We conducted laboratory experiments with environmental salinity being decreased either gradually or rapidly in either warm or cold water to examine how hyposaline water in these condition affects the survival time of juvenile A. pectinata with no sediments. In addition, the present study examined a new statistical model that assumes a stepwise sharp increase of hazard (i.e., instantaneous mortality rate), not a classical exponential increase of hazard (Kleinbaum and Klein 2012), according to the decrease of salinity. This is because the survival time of some bivalves sharply changes according to a small change of salinity (Leyva-Valencia el al. 2001; Yamamoto and Handa 2011) and thus the stepwise increase of hazard appears to better fit such data.

Materials

Experimental specimens were artificially hatched in July 2014 at the Seikai National Fisheries Research Institute from the eggs of adult pen shells collected in the Ariake Sea, Japan. The orthodox species name at present for these pen shells is unclear owing to the taxonomic confusion of Atrina (Lemer et al. 2014). Yet, these pen shells all have been confirmed to be identical to “Atrina pectinata Lineage 2” (sensu Liu et al. 2011) by the analyses of the mtDNA COI region (Hashimoto, personal data). Therefore, we provisionally call our material “Atrina pectinata Lineage 2” or “Atrina pectinata”.

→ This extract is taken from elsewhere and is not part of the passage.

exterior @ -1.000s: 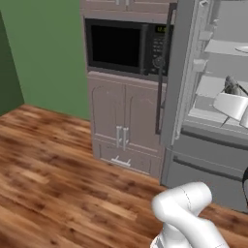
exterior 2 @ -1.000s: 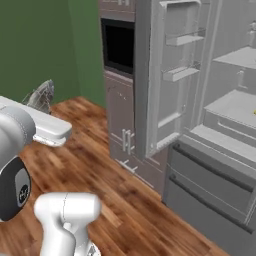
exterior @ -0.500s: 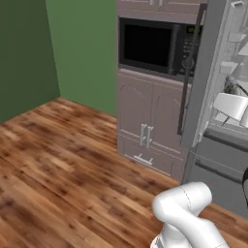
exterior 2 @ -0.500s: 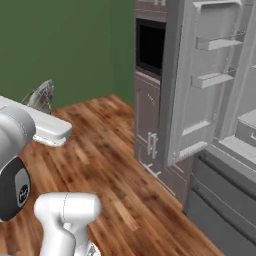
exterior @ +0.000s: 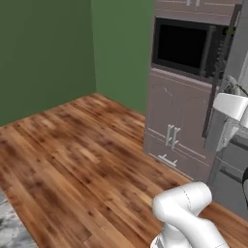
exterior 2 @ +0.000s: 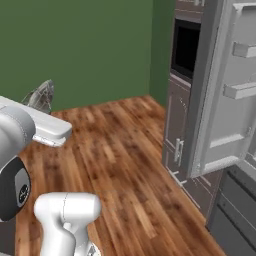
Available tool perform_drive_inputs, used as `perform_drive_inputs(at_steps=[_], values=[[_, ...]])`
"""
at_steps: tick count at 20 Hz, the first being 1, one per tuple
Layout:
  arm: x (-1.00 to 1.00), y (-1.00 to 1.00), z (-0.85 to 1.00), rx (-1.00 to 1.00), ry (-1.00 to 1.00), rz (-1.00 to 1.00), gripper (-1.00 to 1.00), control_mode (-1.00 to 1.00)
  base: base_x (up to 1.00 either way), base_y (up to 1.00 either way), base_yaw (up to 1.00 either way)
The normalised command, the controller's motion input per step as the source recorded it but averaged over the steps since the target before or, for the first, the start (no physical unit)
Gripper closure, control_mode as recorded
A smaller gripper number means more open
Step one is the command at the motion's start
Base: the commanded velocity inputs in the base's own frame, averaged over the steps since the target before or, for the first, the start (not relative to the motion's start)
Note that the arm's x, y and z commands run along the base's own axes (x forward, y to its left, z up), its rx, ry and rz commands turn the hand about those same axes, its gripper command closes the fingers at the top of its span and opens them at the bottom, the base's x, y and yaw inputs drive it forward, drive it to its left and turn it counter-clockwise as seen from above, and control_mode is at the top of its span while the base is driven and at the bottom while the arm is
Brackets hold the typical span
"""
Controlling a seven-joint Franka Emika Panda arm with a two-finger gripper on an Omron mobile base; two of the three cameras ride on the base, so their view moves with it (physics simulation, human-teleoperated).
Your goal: Retrieve the fish from the fridge and place it on the saucepan with marinade on the stove.
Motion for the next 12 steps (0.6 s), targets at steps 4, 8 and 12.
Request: perform_drive_inputs(at_steps=[4, 8, 12], values=[[0.0, 0.0, 0.0, 0.0, 0.0, 0.0, 1.0, 1.0, -0.29, 0.0, 0.36], [0.0, 0.0, 0.0, 0.0, 0.0, 0.0, 1.0, 1.0, -0.17, -0.09, 0.35], [0.0, 0.0, 0.0, 0.0, 0.0, 0.0, 1.0, 1.0, 0.0, -0.47, 0.26]])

In recent years pen shells in the Ariake Sea mainly consist of A. pectinata Lineage 2 (> 90% of specimens; Aramaki 2013; Hashimoto, personal data). Considering this, we judge that most pen shells collected from the Ariake Sea in recent studies (e.g., Yamamoto and Handa 2011; Koga and Aramaki 2013) consist of A. pectinata Lineage 2. Note that these pen shells were called “Atrina lischkeana” in some of recent studies (e.g., Yamamoto and Handa 2011).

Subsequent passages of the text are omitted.